The company is tapping into new markets an developing new product and services. This is indicated by the setting up of a subsidiary company in 2008, Altitude Aerospace Interiors, aimed at tapping into the commercial airline and private jet market by fitting out or remodelling cabins.

Weaknesses

The fact that the company has managed to establish itself as an effective domestic carrier only limits its market size and denies the company the opportunities that come along with a broader market and economies of scale in operating long haul flights.

Drastic measures to cut their personnel to size impacts negatively on the patriotism appeal that the company has worked so hard to cultivate and maintain.

The company has failed to successfully negotiate for strategic mergers with one of its competitors that could have strengthened the company’s position in the industry and help in achieving a competitive advantage that would have been achieved with the pooling together of resources, wider market and corporate ideas.

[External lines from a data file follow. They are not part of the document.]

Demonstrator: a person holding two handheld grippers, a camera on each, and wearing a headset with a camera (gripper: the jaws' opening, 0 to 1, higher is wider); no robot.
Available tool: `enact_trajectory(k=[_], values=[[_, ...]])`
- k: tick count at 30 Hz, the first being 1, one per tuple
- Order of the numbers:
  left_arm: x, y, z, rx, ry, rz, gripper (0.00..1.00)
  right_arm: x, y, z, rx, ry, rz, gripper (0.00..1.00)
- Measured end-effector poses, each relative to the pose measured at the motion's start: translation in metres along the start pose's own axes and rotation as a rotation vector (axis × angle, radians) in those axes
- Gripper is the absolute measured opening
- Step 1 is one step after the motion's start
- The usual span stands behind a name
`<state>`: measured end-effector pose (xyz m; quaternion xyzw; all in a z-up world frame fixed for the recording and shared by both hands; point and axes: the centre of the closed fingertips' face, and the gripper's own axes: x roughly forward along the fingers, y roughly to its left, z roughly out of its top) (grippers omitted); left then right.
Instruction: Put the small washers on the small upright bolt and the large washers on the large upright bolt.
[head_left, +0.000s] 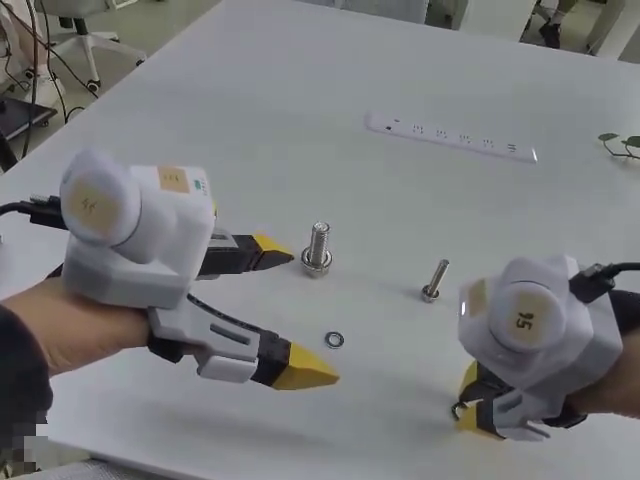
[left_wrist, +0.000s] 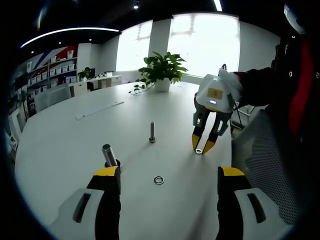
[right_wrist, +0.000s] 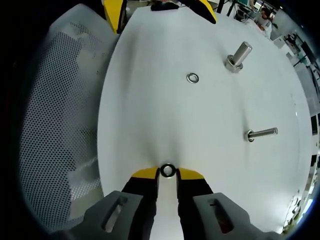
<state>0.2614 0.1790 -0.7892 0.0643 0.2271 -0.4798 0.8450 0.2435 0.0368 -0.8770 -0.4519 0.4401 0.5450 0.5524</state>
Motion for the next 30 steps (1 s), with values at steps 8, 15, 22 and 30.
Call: enact_trajectory(k=[8, 15, 22, 30], values=[[0.0, 0.0, 0.0, -0.001, -0.001, 0.001, 0.79, 0.0, -0.002, 0.0, -0.003, 0.01, 0.007, 0.14], [0.0, 0.0, 0.0, -0.002, -0.001, 0.002, 0.79, -0.001, -0.006, -0.002, -0.004, 0.018, 0.007, 0.14], [0.001, 0.0, -0.001, -0.004, 0.004, -0.001, 0.79, -0.002, -0.012, -0.006, 0.003, 0.022, 0.002, 0.14], [0.002, 0.0, -0.002, -0.006, 0.006, -0.004, 0.78, -0.004, -0.023, -0.01, 0.019, 0.027, -0.006, 0.14]])
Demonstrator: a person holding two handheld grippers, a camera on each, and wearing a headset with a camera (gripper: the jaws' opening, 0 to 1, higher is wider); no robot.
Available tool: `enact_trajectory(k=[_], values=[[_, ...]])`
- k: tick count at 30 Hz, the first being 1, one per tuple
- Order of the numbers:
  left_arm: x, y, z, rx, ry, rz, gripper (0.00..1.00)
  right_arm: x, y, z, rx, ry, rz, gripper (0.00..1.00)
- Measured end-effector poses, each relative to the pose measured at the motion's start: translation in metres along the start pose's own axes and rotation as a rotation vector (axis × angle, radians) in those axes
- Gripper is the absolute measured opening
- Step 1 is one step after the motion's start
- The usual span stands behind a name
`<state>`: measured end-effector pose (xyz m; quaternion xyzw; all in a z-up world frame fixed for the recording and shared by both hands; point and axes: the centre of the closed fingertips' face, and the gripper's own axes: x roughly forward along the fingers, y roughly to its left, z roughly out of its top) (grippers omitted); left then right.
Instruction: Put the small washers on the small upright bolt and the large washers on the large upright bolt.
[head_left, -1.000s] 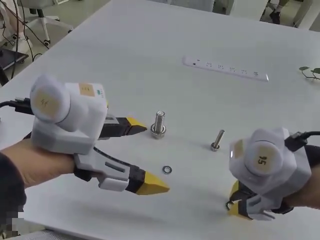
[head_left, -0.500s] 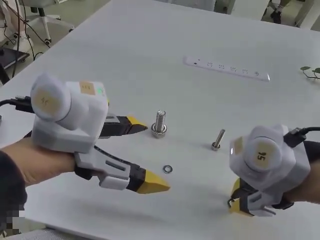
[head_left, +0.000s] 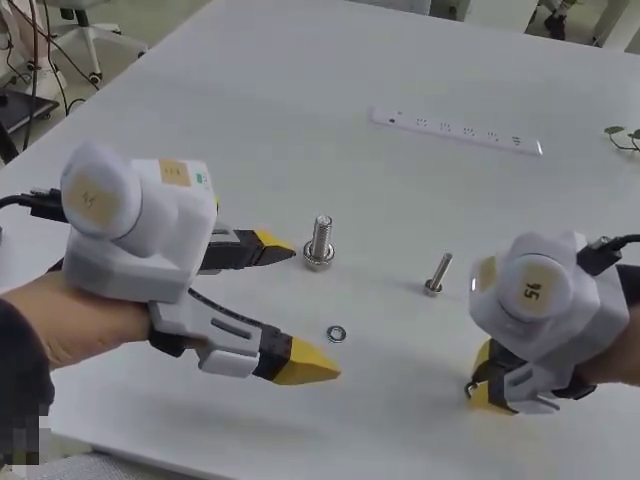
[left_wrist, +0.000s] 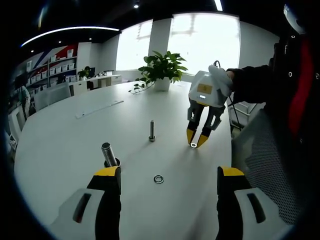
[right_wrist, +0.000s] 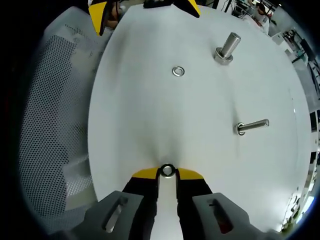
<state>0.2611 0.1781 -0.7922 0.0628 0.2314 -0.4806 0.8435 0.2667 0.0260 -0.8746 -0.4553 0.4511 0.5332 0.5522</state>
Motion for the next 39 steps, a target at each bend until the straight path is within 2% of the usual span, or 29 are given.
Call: enact_trajectory(k=[16, 28, 39], values=[[0.0, 0.001, -0.002, -0.005, 0.001, 0.003, 0.78, -0.005, -0.022, 0.0, 0.021, -0.002, -0.014, 0.14], [-0.001, 0.002, -0.003, -0.009, 0.001, 0.003, 0.78, -0.019, -0.049, 0.003, 0.019, 0.001, -0.051, 0.14], [-0.001, 0.002, -0.004, -0.011, 0.005, 0.002, 0.78, -0.033, -0.06, 0.013, 0.004, -0.007, -0.073, 0.14]])
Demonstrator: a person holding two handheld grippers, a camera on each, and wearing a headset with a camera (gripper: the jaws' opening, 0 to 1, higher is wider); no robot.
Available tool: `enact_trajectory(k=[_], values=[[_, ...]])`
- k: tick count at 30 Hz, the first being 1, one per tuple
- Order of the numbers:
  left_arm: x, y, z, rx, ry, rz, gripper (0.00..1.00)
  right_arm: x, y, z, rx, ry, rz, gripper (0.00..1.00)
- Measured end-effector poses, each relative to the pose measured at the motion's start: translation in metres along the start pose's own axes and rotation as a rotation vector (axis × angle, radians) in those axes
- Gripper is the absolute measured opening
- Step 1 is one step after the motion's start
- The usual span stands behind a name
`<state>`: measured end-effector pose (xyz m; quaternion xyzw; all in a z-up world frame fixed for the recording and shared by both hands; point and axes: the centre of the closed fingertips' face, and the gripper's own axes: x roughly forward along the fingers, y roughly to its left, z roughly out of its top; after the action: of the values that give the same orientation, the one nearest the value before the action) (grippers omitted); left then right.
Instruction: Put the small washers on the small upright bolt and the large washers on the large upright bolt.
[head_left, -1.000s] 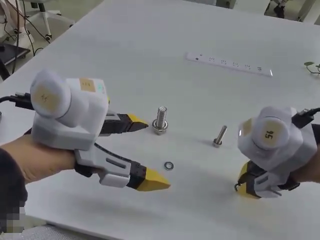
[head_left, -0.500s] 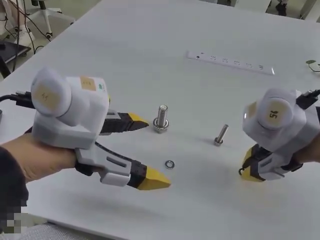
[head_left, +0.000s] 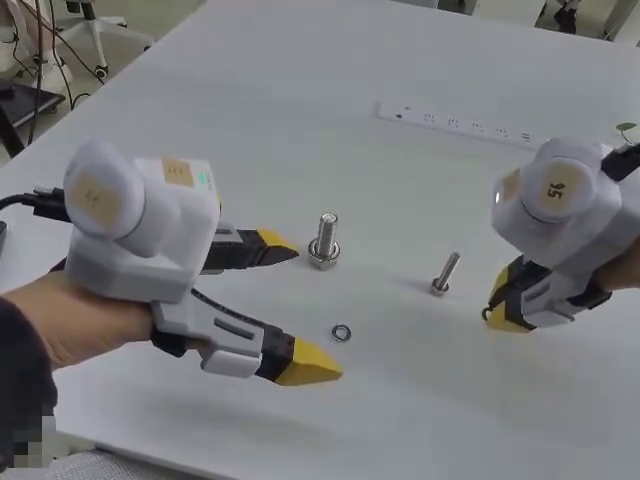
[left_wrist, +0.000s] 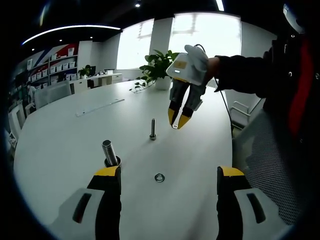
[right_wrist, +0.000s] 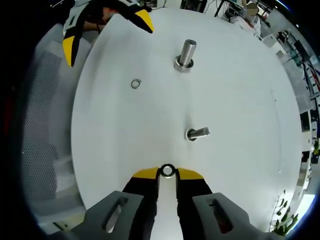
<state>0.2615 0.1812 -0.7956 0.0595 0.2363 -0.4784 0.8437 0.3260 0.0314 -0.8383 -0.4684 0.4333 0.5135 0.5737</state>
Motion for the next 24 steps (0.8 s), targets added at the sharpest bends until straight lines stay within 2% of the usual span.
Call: enact_trajectory(k=[11, 24], values=[[0.0, 0.0, 0.001, 0.0, -0.005, 0.0, 0.78, -0.023, -0.009, 0.018, -0.02, -0.032, -0.015, 0.14], [0.0, 0.001, 0.002, -0.002, -0.006, 0.003, 0.78, -0.038, -0.034, 0.041, -0.078, -0.05, -0.064, 0.14]])
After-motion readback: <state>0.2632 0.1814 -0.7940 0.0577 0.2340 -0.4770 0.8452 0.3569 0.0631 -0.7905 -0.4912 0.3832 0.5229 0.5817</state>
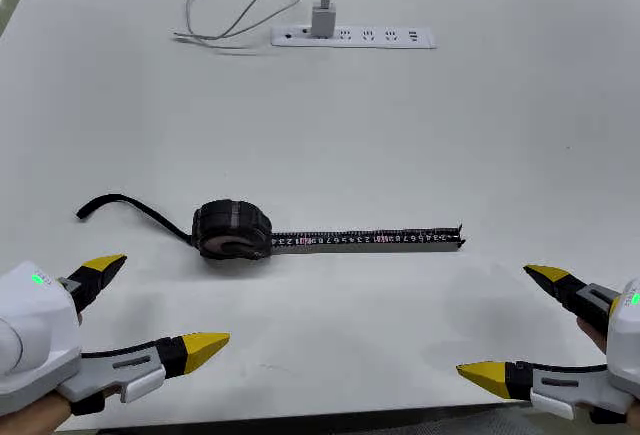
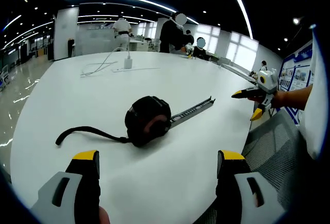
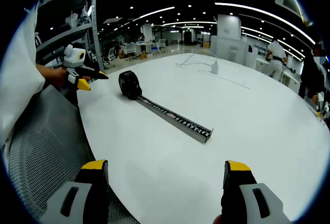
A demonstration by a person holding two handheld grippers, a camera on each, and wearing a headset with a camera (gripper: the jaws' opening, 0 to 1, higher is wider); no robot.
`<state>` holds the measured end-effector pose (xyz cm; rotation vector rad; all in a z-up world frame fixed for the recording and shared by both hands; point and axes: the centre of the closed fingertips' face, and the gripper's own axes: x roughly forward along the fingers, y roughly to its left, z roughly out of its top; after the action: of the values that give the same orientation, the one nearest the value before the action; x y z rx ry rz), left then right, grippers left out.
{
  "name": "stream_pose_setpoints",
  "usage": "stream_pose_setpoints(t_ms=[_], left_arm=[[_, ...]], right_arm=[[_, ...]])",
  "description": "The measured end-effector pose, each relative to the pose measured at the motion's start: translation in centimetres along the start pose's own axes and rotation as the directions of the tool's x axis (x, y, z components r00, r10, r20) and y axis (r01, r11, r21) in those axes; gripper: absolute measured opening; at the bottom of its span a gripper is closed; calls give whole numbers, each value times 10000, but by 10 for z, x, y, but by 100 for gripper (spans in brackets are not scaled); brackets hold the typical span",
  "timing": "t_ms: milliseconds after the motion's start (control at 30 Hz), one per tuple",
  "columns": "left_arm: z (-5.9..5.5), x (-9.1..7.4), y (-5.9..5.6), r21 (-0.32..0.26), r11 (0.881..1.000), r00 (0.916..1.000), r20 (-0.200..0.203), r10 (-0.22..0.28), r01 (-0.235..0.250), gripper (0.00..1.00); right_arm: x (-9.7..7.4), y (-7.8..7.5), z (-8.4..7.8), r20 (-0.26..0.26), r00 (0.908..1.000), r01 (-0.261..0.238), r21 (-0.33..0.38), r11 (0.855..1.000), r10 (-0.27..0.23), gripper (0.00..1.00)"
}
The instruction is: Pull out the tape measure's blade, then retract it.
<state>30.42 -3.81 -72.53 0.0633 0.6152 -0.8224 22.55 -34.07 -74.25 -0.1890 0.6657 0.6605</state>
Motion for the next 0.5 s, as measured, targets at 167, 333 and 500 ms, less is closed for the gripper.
stream_pose_setpoints(t_ms=[167, 333, 500], left_arm=[[3, 7, -3, 65, 10000, 9999, -92, -54, 55, 92], [6, 16, -3, 52, 10000, 9998, -203, -48, 49, 92], [11, 24, -4, -5, 10000, 9998, -196, -72, 72, 92]], right_arm=[[0, -1, 1, 36, 10000, 1, -22, 10000, -1, 91], [2, -2, 2, 36, 10000, -30, -44, 10000, 30, 91], [3, -4, 1, 58, 10000, -4, -45, 10000, 4, 91]])
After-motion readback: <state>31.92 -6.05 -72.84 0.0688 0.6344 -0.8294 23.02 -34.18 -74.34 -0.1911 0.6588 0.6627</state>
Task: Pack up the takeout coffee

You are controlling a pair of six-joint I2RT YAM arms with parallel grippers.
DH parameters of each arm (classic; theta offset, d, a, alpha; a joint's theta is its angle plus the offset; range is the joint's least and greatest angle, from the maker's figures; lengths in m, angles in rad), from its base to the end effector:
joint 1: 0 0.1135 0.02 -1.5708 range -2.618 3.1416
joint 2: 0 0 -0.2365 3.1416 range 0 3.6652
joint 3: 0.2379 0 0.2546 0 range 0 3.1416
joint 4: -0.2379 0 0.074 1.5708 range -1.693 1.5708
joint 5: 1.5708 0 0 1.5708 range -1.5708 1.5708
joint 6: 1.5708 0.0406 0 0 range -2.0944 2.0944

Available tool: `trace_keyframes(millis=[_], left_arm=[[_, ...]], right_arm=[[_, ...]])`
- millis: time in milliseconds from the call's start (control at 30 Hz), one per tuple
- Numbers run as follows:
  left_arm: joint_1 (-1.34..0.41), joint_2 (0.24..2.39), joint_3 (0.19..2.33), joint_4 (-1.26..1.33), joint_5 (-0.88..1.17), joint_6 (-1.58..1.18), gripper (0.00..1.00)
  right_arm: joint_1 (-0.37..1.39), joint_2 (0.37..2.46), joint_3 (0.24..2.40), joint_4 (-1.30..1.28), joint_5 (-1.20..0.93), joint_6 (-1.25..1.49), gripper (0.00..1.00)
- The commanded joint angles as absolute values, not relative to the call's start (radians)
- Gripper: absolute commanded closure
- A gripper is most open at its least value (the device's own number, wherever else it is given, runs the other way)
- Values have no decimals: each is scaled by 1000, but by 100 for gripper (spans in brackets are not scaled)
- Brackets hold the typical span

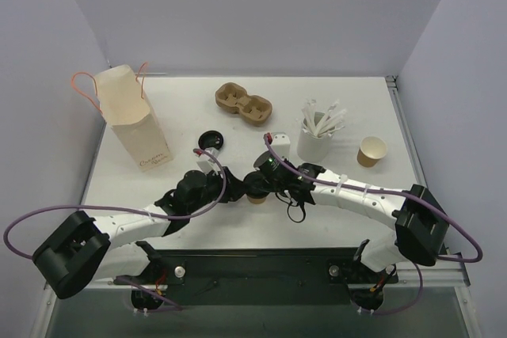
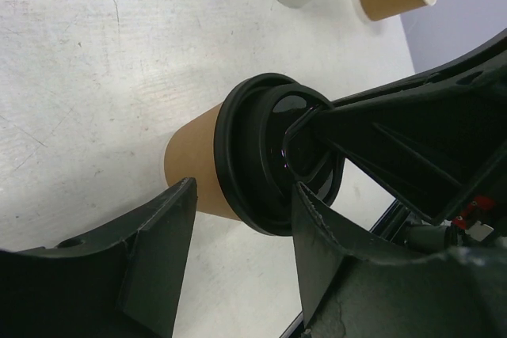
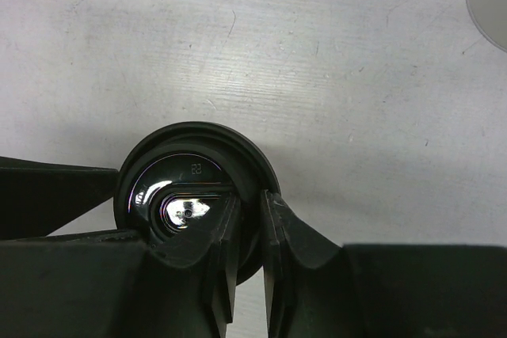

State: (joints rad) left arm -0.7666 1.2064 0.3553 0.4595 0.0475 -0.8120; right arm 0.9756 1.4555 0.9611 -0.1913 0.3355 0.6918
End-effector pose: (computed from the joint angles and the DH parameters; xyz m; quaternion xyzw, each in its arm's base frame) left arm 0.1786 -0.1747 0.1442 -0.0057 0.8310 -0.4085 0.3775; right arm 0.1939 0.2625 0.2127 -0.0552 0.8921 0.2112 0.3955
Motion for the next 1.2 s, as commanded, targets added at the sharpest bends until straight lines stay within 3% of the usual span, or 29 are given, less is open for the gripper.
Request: trace_keyframes(millis=[0, 267, 600, 967, 1167], left_arm=[[-792, 1276, 225, 308, 0, -795, 42], [-781, 1075, 504, -47, -67, -686, 32], [-677, 986, 788, -372, -68, -456, 27], [-569, 899, 810, -465, -51, -259, 26], [-571, 802, 727, -402, -5, -235, 25]], right_arm=[[994, 1502, 885, -244, 308, 733, 85], [992, 1477, 983, -328, 362, 681, 96], [965, 1424, 1000, -391, 374, 650, 100], [899, 1275, 968, -541, 443, 690, 100], [698, 1057, 784, -597, 451, 730, 100]])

Expansion into the international market is ill timed when the number of air travellers according to International Air Transport Association (IATA) is on a decline due to the global economic crisis thus growth in this sector is minimal.

Opportunities

The popularity of cultural tourism other than scenery tourism has favoured air travel marketers positioning themselves as cultural ambassadors. Air New Zealand has positioned itself in the market as the ultimate cultural experience of Kiwis.

The attractiveness of the company is selling air travel services at a relatively low price enable the company to compete successfully with other modes of transport thus in creasing the air travel market at large.

Threats

Increased competition from established global players such as British Airways and Emirates that operate international flights from the region and have many destinations than Air New Zealand that is relatively new in the international market.

Growing competition in the domestic and trans Tasman routes as more players enter the market. Eg Pacific Blue

The current and projected decline in air travel consumption. IATA reported a fall in air traffic for the month of September 2008 as having dropped by 2.9% though a slight increase was expected in December due to festive season travels.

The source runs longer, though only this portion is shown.